2013-10-27    00:00:00   Dibaca : 1904 x

Rekap Tungra Perkelurahan Pemilu 2012

Share :

kpujakarta.go.id - Meningkatnya peran serta masyarakat, khususnya pemilih pemula pada pelaksanaan pemilu 2014, akan sangat menentukan kualitas pesta demokrasi lima tahunan tersebut. Kampus dari segi jumlah dan pengaruh sangat strategis. Karena mereka adalah orang-orang yang memiliki tingkat pendidikan lebih baik dibanding dengan warga bangsa yang lain, karena kampus menjadi tempat berkumpulnya para pemilih rasional. Hal ini menjadi bahan diskusi “Mahasiswa dan Pemilu Penentu Masa Depan”, di Universitas Yarsi, Jakarta Pusat, Sabtu (26/10).

Hadir dalam diskusi tersebut adalah anggota Komisi Pemilihan Umum DKI Jakarta Mohammad Fadlilah, Koordinator Nasional JPPR Affifudin, dan Peneliti Perludem Khoirunisa Agustyati.

“Pemilih selayaknya menjadi pemilih cerdas. Pemilih cerdas akan memilih pemimpin berkualitas,” kata Fadlilah.

Fadlilah menegaskan tingkat partisipasi pemilih akan berpengaruh terhadap legitimasi pemimpin.
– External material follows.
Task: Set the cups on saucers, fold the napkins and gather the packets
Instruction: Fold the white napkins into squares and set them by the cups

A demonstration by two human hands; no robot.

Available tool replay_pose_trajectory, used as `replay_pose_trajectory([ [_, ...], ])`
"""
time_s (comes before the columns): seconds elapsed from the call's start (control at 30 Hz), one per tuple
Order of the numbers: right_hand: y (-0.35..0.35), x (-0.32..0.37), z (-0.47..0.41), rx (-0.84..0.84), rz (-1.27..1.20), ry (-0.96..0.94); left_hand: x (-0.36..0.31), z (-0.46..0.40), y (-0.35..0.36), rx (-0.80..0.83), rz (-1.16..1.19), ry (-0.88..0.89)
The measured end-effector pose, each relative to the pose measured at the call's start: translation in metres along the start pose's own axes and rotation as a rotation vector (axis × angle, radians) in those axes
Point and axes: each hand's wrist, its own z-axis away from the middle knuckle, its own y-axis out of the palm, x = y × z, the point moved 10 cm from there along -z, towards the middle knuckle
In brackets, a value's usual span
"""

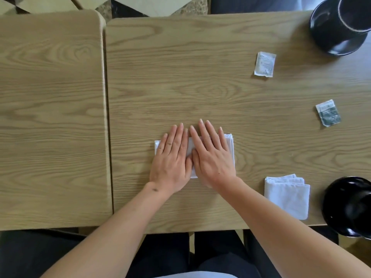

Legitimasi pemipin ini menurut Fadlilah yang kemudian juga akan berpengaruh pada tanggungjawab pemipin terhadap rakyat yang sudah memilihnya.

Menurut Fadlilah anak muda memiliki pemikiran kritis sehingga dia dapat menjadi pemilih yang cerdas. Dengan demikian, calon yang terpilih adalah calon yang berkualitas.

“Mahasiswa penting dalam mengawal demokrasi di Indonesia agar berkualitas, termasuk pemilu. Karena pemilu adalah bagian dari demokrasi,” tutur Fadlilah.

Khoirunisa mengatakan untuk dapat mengetahui calon legislator atau pemimpin mana yang akan dipilih nanti, dapat melihat riwayat hidup dan jejak rekam siapa caleg tersebut. Ninis juga menegaskan, dengan pentingnya suara anak muda ini maka dalam menggunakan hak pilih pastikan pemberian suara merupakan cerminan pilihan pribadi bukan karena tekanan siapapun.

Selain penting untuk menggunakan hak pilih pada hari pencoblosan, Affifudin juga menekankan pentingnya pengawasan proses pemungutan dan perhitungan suara.

“Pemantauan itu penting untuk memunculkan psikologi ketakutan melakukan pelanggaran bagi parpol, kandidat dan penyelenggara. Maka yang paling potensial itu mengajak mahasiswa untuk memantau,” tegas Afif.

Menurutnya, sinergi dari kekuatan masyarakat sipil itu dapat terus mengawasi dan memantau proses pemilihan umum ini.